*Your instructions*
Write out, without any change, the lines in the material below that run from the line with "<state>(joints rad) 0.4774" through the line with "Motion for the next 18", both included.

*Data for review*
--*--

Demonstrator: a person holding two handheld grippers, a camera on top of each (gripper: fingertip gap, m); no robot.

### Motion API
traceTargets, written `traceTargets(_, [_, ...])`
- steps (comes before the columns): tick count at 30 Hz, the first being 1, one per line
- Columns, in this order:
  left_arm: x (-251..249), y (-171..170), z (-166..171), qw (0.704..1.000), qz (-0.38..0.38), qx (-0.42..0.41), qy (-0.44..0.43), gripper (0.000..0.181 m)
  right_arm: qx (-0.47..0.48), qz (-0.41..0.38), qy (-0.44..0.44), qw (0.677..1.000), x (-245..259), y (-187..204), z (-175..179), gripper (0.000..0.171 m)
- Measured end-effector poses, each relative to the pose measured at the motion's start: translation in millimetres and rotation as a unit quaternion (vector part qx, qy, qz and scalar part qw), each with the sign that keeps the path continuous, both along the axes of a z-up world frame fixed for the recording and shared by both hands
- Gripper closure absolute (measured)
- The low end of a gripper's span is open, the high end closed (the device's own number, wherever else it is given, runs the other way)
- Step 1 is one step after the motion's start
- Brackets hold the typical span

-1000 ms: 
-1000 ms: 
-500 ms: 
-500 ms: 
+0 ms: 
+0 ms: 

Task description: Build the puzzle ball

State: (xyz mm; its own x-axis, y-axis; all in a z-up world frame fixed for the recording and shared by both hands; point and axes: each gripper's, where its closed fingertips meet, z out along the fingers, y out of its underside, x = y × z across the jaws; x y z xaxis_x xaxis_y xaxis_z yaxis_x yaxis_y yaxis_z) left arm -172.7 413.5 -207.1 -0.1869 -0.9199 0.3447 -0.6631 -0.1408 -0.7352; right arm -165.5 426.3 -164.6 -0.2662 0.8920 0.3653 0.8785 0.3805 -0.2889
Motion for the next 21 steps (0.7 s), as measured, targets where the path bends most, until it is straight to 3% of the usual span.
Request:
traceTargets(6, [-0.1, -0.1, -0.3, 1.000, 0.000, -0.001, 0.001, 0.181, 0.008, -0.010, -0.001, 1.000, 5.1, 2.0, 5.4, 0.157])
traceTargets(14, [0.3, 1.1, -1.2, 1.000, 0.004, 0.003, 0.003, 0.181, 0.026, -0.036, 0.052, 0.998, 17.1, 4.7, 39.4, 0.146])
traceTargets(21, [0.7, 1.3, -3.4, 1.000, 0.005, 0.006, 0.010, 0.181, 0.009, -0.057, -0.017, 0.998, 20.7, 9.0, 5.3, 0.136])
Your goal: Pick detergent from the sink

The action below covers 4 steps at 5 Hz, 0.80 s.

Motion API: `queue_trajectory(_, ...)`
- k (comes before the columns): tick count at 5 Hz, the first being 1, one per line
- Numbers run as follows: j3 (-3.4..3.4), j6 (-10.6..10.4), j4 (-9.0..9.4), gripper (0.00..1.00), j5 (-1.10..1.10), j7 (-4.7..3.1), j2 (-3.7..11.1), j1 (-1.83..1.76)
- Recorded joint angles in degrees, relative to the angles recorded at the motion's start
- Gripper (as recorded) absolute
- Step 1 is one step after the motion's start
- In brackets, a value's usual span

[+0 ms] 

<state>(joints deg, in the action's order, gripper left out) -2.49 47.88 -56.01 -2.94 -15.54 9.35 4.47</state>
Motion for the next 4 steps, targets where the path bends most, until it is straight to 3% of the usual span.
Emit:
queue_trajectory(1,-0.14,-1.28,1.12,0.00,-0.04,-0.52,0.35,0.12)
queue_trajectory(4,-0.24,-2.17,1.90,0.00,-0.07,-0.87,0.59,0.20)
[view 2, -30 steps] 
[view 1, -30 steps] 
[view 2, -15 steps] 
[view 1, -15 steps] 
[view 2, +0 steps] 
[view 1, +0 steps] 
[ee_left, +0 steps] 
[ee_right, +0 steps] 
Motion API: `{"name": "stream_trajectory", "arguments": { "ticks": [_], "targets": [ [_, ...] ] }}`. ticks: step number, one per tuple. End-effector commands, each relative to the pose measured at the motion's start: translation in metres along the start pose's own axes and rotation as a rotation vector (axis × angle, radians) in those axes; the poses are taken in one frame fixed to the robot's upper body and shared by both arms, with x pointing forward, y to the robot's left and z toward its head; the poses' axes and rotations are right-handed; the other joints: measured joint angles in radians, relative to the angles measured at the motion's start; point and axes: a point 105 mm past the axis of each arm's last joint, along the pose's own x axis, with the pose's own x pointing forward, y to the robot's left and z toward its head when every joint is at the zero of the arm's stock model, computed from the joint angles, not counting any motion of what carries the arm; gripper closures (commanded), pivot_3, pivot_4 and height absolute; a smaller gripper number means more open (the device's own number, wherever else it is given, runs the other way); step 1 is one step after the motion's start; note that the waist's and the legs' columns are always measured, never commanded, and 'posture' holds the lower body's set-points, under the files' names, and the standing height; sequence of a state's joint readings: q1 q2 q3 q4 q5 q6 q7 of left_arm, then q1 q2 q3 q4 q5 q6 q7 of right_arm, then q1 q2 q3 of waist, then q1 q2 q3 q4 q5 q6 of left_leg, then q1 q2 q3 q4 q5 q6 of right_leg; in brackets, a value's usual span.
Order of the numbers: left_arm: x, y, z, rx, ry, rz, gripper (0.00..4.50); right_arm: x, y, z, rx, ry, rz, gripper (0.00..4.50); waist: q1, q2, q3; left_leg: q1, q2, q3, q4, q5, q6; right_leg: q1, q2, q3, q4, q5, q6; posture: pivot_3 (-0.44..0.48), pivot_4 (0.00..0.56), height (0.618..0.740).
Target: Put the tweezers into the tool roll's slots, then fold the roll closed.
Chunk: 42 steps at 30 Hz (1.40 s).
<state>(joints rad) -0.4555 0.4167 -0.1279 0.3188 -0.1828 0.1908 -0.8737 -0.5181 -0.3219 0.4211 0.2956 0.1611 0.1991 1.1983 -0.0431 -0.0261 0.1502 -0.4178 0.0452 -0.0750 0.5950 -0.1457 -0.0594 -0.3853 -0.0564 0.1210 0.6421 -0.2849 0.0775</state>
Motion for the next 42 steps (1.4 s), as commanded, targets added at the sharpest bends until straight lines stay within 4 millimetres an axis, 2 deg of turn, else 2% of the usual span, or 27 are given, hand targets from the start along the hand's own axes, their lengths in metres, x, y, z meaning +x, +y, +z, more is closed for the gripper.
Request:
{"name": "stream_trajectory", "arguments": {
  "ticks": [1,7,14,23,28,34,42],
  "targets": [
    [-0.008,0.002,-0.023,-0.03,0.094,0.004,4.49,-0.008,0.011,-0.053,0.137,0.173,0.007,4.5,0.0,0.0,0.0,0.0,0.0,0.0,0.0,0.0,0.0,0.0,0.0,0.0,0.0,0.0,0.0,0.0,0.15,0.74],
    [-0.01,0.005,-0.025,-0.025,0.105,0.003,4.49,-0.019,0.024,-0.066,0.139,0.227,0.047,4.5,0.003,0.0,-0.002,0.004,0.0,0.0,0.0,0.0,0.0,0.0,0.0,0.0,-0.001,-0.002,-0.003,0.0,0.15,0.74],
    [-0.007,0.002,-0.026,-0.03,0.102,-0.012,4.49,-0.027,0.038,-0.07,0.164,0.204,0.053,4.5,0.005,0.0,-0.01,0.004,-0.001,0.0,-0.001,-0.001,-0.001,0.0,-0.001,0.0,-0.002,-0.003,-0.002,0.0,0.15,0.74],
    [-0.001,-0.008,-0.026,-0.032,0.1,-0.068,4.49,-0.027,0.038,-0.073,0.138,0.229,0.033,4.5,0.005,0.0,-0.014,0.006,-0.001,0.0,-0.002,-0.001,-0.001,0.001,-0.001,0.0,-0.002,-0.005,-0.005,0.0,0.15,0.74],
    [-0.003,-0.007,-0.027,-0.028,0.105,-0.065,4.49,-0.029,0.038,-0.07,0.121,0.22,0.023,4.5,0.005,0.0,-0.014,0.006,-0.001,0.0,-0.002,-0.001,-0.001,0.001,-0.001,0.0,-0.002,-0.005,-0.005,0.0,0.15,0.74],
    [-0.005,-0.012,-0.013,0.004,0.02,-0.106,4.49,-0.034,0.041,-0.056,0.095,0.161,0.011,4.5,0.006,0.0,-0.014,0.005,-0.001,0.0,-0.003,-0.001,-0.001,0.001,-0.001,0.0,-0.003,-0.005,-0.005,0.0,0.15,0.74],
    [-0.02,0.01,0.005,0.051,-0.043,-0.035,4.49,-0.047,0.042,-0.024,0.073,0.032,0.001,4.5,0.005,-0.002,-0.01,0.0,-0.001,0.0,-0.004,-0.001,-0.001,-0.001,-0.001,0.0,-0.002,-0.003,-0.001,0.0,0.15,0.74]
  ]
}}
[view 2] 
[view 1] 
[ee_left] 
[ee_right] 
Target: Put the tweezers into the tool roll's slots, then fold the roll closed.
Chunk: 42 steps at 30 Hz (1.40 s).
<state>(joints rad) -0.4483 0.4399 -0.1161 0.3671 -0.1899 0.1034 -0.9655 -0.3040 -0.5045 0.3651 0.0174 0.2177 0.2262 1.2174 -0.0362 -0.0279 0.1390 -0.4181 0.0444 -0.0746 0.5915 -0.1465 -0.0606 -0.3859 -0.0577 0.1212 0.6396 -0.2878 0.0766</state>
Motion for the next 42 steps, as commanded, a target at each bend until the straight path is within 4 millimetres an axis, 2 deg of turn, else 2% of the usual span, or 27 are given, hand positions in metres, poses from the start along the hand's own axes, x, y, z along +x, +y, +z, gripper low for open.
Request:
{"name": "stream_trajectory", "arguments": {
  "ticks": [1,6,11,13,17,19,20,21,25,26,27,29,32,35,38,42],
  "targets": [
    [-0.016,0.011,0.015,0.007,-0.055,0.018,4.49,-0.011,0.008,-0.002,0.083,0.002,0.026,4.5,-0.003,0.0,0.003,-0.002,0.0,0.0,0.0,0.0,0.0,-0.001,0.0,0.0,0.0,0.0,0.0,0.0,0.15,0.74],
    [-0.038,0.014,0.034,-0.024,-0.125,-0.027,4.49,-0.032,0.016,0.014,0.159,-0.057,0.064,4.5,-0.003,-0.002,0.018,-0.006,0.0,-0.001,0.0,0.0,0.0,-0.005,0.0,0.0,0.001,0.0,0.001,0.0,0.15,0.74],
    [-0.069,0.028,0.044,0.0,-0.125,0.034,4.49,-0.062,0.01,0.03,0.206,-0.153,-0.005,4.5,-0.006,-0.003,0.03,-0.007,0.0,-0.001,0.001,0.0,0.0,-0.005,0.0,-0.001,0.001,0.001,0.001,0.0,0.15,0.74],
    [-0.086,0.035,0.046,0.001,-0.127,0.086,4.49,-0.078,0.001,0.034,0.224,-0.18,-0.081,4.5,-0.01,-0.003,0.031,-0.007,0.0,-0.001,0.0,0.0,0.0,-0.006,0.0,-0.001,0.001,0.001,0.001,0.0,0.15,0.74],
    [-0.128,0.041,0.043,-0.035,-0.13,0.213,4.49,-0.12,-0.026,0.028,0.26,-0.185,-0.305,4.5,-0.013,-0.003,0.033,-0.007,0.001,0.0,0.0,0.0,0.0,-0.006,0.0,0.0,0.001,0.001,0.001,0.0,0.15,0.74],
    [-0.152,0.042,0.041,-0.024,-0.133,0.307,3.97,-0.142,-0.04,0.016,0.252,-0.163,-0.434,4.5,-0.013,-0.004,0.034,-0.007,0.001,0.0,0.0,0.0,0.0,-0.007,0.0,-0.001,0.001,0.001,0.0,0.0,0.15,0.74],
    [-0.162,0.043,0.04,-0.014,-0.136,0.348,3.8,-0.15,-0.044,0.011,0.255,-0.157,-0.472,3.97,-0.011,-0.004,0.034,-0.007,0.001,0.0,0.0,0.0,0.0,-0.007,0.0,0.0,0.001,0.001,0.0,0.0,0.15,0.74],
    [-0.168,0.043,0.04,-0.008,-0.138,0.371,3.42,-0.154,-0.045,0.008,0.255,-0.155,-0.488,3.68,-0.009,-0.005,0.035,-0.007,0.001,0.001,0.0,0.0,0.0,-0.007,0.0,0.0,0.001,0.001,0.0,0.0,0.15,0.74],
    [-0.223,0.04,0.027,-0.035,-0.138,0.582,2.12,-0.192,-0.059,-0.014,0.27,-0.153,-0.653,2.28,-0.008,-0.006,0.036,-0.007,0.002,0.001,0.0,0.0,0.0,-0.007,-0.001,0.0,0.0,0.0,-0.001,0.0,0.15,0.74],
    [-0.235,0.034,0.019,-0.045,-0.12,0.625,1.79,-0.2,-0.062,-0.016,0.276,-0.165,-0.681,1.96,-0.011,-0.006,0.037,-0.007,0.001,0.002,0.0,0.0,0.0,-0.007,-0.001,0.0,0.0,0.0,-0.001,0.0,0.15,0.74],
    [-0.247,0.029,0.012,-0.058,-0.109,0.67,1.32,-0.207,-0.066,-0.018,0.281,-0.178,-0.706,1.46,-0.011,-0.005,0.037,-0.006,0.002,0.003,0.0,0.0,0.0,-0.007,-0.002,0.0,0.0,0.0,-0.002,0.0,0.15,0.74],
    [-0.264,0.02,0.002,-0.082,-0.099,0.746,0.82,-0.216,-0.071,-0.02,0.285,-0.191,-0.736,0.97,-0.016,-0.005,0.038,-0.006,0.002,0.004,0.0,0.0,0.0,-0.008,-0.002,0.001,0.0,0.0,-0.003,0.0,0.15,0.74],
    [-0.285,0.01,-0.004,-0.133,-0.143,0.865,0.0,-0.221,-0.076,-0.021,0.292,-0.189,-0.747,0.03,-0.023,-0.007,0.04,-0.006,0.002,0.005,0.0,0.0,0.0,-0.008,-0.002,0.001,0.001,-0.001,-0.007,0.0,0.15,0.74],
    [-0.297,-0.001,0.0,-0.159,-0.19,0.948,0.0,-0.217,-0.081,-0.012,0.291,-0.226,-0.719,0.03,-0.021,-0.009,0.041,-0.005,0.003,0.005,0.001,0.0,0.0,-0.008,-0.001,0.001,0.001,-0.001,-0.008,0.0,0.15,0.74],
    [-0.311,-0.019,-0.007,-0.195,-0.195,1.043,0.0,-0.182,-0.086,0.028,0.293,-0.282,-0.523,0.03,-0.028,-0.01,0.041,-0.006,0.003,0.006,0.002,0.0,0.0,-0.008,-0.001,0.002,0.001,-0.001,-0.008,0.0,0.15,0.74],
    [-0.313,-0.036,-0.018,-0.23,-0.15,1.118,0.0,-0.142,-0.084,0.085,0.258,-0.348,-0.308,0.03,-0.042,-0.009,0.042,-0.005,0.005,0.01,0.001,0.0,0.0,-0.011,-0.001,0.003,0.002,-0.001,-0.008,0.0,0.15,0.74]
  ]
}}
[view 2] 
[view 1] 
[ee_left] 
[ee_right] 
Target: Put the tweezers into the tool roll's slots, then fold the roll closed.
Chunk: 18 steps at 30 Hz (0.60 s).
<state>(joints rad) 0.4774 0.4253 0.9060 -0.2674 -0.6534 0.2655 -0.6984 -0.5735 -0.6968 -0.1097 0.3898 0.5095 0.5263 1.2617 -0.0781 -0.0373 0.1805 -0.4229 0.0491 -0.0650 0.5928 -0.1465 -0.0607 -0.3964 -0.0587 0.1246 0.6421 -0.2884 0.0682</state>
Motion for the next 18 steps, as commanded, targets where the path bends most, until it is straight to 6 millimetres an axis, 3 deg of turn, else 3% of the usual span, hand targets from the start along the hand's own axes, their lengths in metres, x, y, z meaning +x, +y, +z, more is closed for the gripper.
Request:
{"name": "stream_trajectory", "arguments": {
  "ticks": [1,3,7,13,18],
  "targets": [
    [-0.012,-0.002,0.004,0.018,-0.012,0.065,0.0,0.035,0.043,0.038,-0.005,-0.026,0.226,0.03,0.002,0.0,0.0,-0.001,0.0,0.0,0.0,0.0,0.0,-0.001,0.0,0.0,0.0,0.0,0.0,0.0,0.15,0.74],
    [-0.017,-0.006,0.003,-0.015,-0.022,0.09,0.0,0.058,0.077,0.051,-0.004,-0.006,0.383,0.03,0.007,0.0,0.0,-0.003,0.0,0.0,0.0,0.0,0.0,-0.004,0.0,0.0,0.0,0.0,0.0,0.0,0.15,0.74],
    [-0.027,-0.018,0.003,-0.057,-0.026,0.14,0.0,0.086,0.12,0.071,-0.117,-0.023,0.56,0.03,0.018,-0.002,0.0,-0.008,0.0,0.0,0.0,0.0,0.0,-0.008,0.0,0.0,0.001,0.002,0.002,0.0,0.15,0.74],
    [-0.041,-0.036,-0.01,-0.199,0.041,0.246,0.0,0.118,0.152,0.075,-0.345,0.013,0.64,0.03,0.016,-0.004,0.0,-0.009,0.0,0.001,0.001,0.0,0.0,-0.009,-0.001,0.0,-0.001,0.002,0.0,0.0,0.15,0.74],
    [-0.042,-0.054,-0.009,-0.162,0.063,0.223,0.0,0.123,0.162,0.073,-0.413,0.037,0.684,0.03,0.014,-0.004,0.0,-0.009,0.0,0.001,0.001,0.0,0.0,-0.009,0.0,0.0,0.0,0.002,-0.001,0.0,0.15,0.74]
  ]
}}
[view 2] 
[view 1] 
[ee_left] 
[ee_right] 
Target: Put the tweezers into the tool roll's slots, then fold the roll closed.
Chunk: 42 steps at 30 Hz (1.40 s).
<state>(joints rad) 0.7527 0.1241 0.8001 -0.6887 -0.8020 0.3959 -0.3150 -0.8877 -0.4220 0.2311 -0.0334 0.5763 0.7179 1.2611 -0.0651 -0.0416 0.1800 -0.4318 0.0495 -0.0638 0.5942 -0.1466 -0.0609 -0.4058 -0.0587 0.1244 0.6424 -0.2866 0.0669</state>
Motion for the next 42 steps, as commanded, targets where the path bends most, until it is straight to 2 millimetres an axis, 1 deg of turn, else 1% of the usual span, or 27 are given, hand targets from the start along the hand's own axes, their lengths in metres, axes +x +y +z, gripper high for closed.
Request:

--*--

*Reply*
<state>(joints rad) 0.4774 0.4253 0.9060 -0.2674 -0.6534 0.2655 -0.6984 -0.5735 -0.6968 -0.1097 0.3898 0.5095 0.5263 1.2617 -0.0781 -0.0373 0.1805 -0.4229 0.0491 -0.0650 0.5928 -0.1465 -0.0607 -0.3964 -0.0587 0.1246 0.6421 -0.2884 0.0682</state>
Motion for the next 18 steps, as commanded, targets where the path bends most, until it is straight to 6 millimetres an axis, 3 deg of turn, else 3% of the usual span, hand targets from the start along the hand's own axes, their lengths in metres, x, y, z meaning +x, +y, +z, more is closed for the gripper.

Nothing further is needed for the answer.